▶ **Work task**
Would you copy out, exactly as written, each line from the one containing "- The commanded" to the end of the records below?

▶ **Task input**
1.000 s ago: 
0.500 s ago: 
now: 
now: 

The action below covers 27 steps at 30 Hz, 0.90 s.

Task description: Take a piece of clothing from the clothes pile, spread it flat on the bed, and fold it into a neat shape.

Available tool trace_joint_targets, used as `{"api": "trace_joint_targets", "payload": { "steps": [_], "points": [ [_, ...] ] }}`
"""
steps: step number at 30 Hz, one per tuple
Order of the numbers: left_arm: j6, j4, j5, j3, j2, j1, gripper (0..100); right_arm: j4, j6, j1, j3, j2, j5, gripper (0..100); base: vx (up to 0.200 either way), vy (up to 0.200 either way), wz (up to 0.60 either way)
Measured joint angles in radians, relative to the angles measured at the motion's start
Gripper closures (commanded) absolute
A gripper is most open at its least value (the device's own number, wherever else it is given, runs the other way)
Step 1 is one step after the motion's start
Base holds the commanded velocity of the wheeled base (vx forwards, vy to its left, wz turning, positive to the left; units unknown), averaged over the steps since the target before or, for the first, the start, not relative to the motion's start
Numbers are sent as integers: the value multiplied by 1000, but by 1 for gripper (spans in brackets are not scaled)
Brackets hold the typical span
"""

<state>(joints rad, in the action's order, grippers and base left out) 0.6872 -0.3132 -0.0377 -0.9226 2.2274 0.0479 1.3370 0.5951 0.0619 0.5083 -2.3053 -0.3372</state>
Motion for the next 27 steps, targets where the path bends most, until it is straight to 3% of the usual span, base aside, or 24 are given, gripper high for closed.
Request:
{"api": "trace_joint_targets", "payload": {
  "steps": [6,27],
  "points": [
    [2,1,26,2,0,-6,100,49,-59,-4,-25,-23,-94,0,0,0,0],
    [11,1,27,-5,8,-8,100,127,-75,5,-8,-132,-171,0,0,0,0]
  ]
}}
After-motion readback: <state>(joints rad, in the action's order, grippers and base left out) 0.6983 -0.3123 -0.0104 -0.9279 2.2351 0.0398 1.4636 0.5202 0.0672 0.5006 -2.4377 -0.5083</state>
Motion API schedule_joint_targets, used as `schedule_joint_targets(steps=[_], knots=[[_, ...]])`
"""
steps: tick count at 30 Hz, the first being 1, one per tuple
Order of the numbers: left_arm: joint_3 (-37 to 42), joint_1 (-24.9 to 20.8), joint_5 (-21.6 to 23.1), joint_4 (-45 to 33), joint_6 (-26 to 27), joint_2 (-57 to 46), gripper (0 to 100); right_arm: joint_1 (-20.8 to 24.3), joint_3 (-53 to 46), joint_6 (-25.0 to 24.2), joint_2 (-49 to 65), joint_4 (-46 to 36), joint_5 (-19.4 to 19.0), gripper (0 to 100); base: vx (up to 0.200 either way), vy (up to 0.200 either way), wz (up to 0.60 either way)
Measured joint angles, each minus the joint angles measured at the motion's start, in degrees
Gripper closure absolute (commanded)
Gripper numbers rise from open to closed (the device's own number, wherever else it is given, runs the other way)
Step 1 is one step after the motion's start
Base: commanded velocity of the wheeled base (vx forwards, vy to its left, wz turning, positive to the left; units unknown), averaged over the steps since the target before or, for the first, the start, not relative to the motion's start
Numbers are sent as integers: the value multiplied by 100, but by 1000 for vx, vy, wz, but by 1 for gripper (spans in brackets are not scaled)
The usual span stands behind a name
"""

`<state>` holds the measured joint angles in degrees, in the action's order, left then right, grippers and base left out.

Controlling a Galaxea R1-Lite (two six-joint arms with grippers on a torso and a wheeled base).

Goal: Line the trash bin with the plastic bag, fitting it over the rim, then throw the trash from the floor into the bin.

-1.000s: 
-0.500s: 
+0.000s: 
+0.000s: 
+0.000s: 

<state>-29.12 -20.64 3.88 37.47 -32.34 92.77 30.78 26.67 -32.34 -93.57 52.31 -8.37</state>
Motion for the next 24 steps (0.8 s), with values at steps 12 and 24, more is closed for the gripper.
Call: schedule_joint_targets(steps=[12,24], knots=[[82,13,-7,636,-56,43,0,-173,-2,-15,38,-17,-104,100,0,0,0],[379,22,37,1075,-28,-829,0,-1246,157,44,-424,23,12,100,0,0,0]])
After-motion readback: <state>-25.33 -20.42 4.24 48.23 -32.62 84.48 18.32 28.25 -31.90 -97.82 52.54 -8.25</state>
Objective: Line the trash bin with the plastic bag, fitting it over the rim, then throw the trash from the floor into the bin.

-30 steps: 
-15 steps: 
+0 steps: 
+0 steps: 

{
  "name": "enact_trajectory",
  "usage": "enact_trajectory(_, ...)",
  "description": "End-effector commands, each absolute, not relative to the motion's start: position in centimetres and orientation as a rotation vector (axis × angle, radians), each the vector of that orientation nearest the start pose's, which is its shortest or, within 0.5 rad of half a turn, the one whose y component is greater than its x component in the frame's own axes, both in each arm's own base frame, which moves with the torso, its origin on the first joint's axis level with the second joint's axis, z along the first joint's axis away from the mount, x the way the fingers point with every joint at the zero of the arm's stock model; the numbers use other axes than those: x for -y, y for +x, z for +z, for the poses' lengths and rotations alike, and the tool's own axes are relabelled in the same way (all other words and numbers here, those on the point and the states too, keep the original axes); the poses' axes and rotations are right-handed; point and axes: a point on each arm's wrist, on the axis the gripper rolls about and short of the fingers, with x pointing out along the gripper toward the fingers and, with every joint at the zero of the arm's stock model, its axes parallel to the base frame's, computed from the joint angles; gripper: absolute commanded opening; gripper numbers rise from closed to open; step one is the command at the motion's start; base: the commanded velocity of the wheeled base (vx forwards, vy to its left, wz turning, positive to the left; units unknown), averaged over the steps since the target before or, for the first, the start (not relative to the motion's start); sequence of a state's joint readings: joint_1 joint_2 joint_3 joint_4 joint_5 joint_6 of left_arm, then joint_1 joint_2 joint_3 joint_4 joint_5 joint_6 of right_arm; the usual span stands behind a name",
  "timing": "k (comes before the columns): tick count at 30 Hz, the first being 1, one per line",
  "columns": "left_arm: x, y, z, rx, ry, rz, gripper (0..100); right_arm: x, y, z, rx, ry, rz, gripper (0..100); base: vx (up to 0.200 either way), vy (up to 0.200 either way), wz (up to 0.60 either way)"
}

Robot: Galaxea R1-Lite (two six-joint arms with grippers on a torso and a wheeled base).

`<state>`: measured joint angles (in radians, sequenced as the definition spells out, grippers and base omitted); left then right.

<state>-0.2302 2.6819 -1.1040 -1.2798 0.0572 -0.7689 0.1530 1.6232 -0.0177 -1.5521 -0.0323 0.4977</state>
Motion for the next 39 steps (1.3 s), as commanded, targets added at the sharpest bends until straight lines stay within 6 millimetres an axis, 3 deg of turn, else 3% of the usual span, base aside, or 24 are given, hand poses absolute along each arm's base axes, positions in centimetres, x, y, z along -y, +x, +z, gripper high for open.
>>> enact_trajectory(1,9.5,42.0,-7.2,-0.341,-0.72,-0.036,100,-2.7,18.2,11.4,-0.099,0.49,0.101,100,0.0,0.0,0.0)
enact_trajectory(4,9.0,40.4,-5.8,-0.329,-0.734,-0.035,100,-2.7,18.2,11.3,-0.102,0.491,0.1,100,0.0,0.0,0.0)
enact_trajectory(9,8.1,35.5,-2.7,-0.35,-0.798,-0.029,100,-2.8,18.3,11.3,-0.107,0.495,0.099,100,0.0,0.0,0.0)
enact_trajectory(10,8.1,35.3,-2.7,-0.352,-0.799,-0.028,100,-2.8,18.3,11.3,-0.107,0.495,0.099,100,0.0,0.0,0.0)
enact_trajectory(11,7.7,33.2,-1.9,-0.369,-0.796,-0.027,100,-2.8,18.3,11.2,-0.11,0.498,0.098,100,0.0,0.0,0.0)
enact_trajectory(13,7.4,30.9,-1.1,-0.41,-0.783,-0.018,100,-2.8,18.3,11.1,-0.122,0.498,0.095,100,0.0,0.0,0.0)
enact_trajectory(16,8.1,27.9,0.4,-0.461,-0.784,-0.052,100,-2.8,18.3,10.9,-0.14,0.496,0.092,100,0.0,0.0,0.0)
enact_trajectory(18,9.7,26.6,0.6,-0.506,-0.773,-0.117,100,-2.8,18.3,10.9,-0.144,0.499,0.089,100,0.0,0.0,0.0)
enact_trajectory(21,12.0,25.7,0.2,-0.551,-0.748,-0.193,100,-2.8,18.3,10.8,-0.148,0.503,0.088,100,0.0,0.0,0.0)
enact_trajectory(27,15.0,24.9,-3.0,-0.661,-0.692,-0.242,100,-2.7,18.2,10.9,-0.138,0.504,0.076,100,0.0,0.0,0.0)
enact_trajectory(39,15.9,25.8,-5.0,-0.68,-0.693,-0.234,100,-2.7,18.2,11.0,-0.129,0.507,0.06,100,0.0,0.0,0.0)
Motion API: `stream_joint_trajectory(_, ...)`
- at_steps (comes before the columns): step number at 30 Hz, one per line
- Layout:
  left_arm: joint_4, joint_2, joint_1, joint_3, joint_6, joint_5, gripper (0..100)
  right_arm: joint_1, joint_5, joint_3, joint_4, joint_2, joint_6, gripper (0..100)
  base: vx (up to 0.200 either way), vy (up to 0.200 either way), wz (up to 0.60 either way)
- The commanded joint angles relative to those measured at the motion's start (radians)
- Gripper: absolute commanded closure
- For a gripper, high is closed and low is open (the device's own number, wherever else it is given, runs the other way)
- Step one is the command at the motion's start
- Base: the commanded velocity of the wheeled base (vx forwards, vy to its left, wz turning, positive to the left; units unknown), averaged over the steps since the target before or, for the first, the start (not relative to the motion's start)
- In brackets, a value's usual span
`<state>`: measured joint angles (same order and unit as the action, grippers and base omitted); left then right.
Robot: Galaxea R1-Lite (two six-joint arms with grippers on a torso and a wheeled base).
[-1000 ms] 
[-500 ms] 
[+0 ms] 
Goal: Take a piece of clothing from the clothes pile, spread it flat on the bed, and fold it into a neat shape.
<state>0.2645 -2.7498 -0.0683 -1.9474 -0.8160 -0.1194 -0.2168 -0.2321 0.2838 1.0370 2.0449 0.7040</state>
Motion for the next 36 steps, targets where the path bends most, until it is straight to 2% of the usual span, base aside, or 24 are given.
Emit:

▶ **Task answer**
- The commanded joint angles relative to those measured at the motion's start (radians)
- Gripper: absolute commanded closure
- For a gripper, high is closed and low is open (the device's own number, wherever else it is given, runs the other way)
- Step one is the command at the motion's start
- Base: the commanded velocity of the wheeled base (vx forwards, vy to its left, wz turning, positive to the left; units unknown), averaged over the steps since the target before or, for the first, the start (not relative to the motion's start)
- In brackets, a value's usual span
`<state>`: measured joint angles (same order and unit as the action, grippers and base omitted); left then right.
Robot: Galaxea R1-Lite (two six-joint arms with grippers on a torso and a wheeled base).
[-1000 ms] 
[-500 ms] 
[+0 ms] 
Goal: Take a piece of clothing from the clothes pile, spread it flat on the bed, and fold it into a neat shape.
<state>0.2645 -2.7498 -0.0683 -1.9474 -0.8160 -0.1194 -0.2168 -0.2321 0.2838 1.0370 2.0449 0.7040</state>
Motion for the next 36 steps, targets where the path bends most, until it is straight to 2% of the usual span, base aside, or 24 are given.
Emit:

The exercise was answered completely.